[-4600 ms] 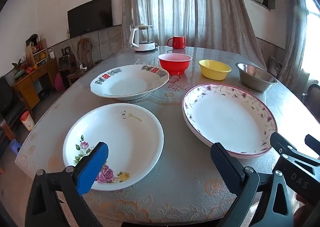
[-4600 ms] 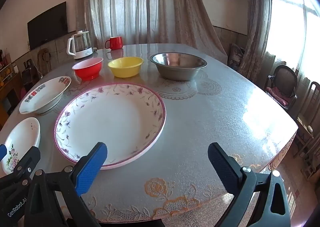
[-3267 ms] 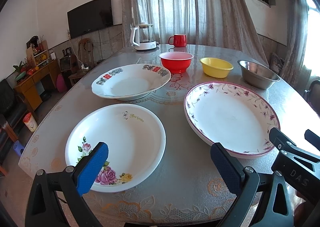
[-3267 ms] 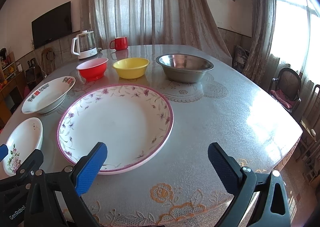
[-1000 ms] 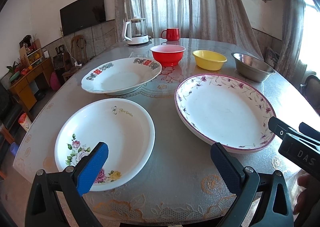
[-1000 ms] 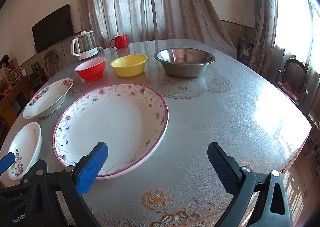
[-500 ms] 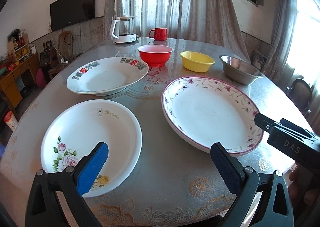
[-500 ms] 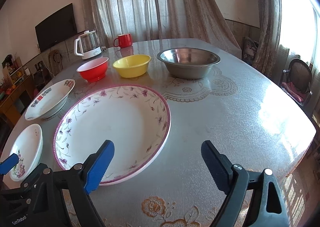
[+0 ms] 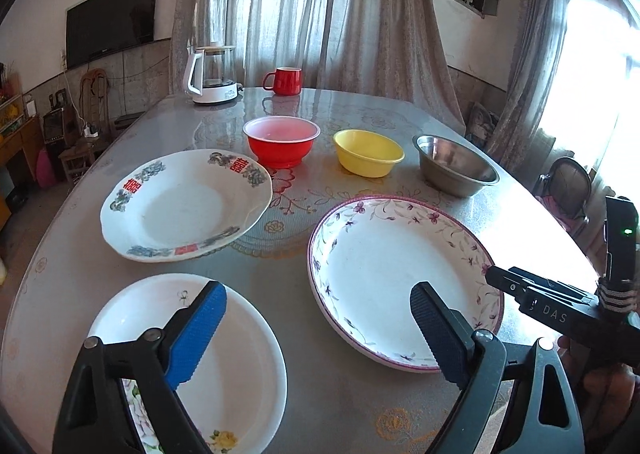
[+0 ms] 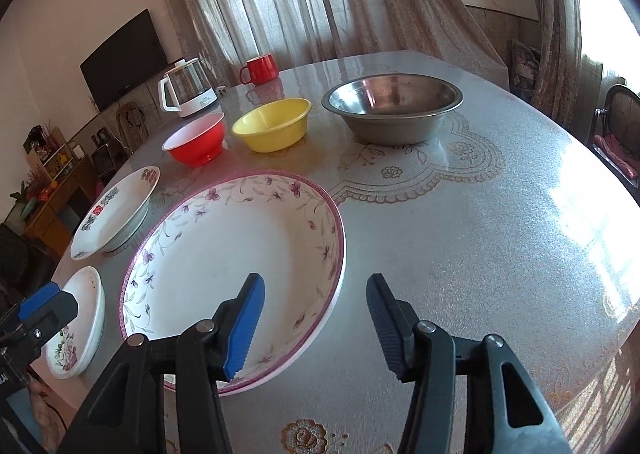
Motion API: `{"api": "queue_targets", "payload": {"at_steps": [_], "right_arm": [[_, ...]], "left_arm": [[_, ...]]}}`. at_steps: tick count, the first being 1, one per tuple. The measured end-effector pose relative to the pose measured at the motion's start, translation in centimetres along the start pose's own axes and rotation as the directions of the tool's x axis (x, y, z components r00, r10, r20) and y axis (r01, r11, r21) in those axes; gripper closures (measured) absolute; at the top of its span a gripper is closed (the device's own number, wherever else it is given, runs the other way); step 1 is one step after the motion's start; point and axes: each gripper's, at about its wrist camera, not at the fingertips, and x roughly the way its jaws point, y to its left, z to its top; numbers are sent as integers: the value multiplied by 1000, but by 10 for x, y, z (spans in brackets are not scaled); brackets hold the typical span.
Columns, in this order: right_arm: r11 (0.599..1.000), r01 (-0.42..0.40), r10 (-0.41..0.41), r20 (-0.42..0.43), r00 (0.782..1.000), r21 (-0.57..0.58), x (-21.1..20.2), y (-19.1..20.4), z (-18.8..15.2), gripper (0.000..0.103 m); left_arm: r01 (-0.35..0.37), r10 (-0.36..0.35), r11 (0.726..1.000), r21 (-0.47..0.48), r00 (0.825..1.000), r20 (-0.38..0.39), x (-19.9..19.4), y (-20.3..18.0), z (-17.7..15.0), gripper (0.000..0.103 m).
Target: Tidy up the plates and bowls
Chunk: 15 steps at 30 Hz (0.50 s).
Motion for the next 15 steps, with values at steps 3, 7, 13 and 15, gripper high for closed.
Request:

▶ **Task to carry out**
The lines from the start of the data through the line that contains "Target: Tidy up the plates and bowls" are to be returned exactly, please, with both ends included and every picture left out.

▶ **Exercise answer**
[-4600 ms] 
[-4600 ms] 
[-3267 ms] 
[-3267 ms] 
[-1000 ms] 
[-1000 ms] 
[-500 ms] 
[-500 ms] 
[+0 ms] 
[+0 ms] 
Motion API: `{"api": "queue_targets", "payload": {"at_steps": [_], "right_arm": [[_, ...]], "left_arm": [[_, ...]]}}`. at_steps: tick count, the first being 1, one per tuple. The measured end-effector pose relative to the pose measured at the motion's start, translation in centimetres along the start pose's own axes and rotation as the directions of the tool's x axis (x, y, z components r00, r10, r20) and y axis (r01, r11, r21) in those axes; gripper closures (measured) absolute; at the top of its span a gripper is closed (the device's own number, wherever else it is given, runs the other way); step 1 is one step after the motion's start; point and axes: each gripper's, at about its wrist camera, not at the fingertips, and x roughly the way its jaws point, y to its left, z to its top; numbers are sent as integers: the value multiplied by 1000, but by 10 for x, y, z (spans in brackets are not scaled); brackets hold the typical span.
Columns, in this order: right_arm: r11 (0.599..1.000), r01 (-0.42..0.40), r10 (-0.41..0.41), r20 (-0.42..0.43), r00 (0.782..1.000), r21 (-0.57..0.58), x (-21.1..20.2), y (-19.1..20.4), z (-18.8..15.2), gripper (0.000..0.103 m); left_arm: r01 (-0.35..0.37), r10 (-0.36..0.35), r11 (0.726..1.000), r21 (-0.47..0.48), r00 (0.825..1.000), r20 (-0.38..0.39), x (-19.9..19.4), y (-20.3..18.0), z (-17.7..15.0), gripper (0.000..0.103 m).
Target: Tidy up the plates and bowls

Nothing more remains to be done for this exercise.